Dodał, że jego celem jest osiągnąć coś, czego dotąd nikomu nie udało się dokonać – nie zamierza powtórzyć losu takich postaci jak Lepper, Giertych, Gowin, Ziobro czy Hołownia.
Zaznaczył, że nie pozwoli, by podporządkowano go którejkolwiek z głównych partii.
Wyraził chęć maksymalnego wykorzystywania każdej okazji, kierując się własnymi przekonaniami.
Zamierza pozostać niezależny, nawet jeśli nie wszystkim się to spodoba.
Jak sam stwierdził, dotarł tu, gdzie jest, dlatego, że nie bał się iść własną drogą.
Zapowiedział, że dalej będzie podejmować decyzje, które niekoniecznie spotkają się z powszechną aprobatą, ale wierzy, że przyniesie to ostatecznie sukces.

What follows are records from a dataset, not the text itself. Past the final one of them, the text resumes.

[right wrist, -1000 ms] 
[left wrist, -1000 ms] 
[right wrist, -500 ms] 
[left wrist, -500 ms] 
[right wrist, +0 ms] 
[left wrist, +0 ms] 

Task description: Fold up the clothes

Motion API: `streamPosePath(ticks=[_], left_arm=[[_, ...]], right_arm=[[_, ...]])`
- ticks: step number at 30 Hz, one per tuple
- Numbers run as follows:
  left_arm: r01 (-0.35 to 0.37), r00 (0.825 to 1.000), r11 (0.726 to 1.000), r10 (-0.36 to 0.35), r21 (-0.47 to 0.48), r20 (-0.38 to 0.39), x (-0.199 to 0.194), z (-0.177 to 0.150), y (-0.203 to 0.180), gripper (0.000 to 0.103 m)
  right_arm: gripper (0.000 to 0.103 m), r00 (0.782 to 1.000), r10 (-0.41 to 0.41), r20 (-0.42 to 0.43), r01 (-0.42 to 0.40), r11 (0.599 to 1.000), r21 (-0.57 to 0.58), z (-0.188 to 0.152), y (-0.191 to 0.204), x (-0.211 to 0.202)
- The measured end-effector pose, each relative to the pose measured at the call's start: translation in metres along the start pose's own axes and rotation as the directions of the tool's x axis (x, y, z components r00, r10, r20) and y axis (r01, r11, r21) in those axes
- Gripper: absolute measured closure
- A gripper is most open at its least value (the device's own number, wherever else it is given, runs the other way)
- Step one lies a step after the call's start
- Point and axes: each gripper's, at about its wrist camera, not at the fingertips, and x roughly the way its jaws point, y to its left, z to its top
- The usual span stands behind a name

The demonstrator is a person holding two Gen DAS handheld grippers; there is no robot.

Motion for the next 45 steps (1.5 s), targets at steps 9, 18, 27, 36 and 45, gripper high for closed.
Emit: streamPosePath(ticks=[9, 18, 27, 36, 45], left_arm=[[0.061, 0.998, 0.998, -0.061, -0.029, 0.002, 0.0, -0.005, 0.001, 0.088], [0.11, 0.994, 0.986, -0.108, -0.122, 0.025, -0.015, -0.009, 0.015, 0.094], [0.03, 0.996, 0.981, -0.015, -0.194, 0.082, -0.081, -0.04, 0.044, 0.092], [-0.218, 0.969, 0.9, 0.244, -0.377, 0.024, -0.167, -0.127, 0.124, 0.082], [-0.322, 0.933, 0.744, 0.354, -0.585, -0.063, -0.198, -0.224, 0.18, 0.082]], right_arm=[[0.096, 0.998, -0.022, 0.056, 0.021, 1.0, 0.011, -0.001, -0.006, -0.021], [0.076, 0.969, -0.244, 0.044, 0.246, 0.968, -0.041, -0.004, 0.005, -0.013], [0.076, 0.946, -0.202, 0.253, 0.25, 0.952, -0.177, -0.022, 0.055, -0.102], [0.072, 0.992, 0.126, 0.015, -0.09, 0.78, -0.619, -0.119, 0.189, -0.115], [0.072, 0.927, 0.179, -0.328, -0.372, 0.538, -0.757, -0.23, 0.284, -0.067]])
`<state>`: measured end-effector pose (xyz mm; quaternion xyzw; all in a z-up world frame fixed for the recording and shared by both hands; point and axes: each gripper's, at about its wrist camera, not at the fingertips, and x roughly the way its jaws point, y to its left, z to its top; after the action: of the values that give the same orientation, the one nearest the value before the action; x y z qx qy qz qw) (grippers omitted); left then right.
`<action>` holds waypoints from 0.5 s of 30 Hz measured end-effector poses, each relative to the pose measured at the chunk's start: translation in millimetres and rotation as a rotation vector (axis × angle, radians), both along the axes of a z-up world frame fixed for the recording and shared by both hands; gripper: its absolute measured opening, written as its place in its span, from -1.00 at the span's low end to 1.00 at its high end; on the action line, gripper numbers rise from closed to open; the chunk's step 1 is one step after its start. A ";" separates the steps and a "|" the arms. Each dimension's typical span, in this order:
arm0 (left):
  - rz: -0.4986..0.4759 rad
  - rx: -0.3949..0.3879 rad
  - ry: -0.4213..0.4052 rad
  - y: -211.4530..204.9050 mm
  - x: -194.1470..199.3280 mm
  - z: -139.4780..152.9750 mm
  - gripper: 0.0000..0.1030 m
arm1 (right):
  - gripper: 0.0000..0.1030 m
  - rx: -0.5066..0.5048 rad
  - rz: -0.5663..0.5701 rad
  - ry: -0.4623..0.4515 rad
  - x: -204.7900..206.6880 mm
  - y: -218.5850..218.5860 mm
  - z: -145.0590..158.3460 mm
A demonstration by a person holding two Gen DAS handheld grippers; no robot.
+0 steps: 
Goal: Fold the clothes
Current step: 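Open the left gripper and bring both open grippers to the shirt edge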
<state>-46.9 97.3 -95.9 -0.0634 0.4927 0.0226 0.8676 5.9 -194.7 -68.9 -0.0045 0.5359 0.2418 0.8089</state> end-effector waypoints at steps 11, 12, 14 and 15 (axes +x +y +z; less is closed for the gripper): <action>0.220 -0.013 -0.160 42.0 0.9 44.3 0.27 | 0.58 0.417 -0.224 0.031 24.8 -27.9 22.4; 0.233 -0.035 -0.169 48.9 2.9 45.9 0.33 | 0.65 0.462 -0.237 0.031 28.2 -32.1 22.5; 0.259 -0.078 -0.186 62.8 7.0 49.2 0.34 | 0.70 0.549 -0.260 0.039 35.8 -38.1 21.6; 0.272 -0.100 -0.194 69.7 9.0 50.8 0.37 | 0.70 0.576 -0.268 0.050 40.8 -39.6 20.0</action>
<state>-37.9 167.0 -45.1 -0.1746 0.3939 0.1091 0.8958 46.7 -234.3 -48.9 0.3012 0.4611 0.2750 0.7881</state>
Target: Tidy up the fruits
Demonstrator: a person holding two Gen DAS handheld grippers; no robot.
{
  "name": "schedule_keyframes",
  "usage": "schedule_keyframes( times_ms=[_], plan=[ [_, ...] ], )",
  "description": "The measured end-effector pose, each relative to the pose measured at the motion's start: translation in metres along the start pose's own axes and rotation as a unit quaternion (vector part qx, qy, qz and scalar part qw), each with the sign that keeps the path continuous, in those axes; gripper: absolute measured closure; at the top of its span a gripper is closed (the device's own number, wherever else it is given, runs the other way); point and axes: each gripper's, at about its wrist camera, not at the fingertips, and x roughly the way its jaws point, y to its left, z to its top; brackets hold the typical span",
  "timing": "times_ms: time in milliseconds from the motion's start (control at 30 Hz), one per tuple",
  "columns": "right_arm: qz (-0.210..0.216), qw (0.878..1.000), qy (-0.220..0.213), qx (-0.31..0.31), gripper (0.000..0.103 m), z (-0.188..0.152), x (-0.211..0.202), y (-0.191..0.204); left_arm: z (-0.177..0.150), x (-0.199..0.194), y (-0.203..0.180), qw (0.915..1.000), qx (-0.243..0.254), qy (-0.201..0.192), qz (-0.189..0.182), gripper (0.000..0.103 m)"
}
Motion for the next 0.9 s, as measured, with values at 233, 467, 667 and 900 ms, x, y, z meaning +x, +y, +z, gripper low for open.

Mentzen zadeklarował, że nie zamierza ograniczać się do rozmów z wybranymi politykami – spotka się z każdym, kto będzie gotów na dialog.
Stwierdził, że chętnie napiłby się piwa, wina czy kawy zarówno z Kaczyńskim, jak i Tuskiem, Zandbergiem czy Czarzastym.
Jeśli ktoś ma z tym problem, to jego zdaniem trudno – on sam nie mówi innym, z kim wolno im się spotykać.
Podkreślił, że jego największym żalem jest to, że spotkanie przy piwie przesłoniło ważną dyskusję z Trzaskowskim.
Uznał, że lepiej by było, gdyby uwagę przyciągnęły fragmenty, w których Trzaskowski przyznaje się do kontrowersyjnych poglądów, niż samo wspólne picie piwa.
Zaskoczyła go skala reakcji i to, że zamiast skupienia się na wypowiedziach Trzaskowskiego, komentowano właśnie to spotkanie.
Mentzen dodał, że jeśli po całej kampanii, w której oszczędzał Nawrockiego i konsekwentnie krytykował Trzaskowskiego, ktoś uzna, że popiera Trzaskowskiego tylko dlatego, że usiedli razem przy piwie – to nic na to nie poradzi.
Przypomniał, że przez ponad półtorej godziny publicznie wskazywał, jak bardzo się z nim nie zgadza.
Na zakończenie podkreślił, że jego celem jest zakończenie dominacji dwóch głównych sił politycznych i realna zmiana w kraju.
Dodał, że niezależnie od trudnych decyzji, które jeszcze go czekają, zamierza doprowadzić do tej zmiany. Swoje oświadczenie zakończył słowami:
„Plotki o mojej politycznej śmierci są mocno przesadzone”.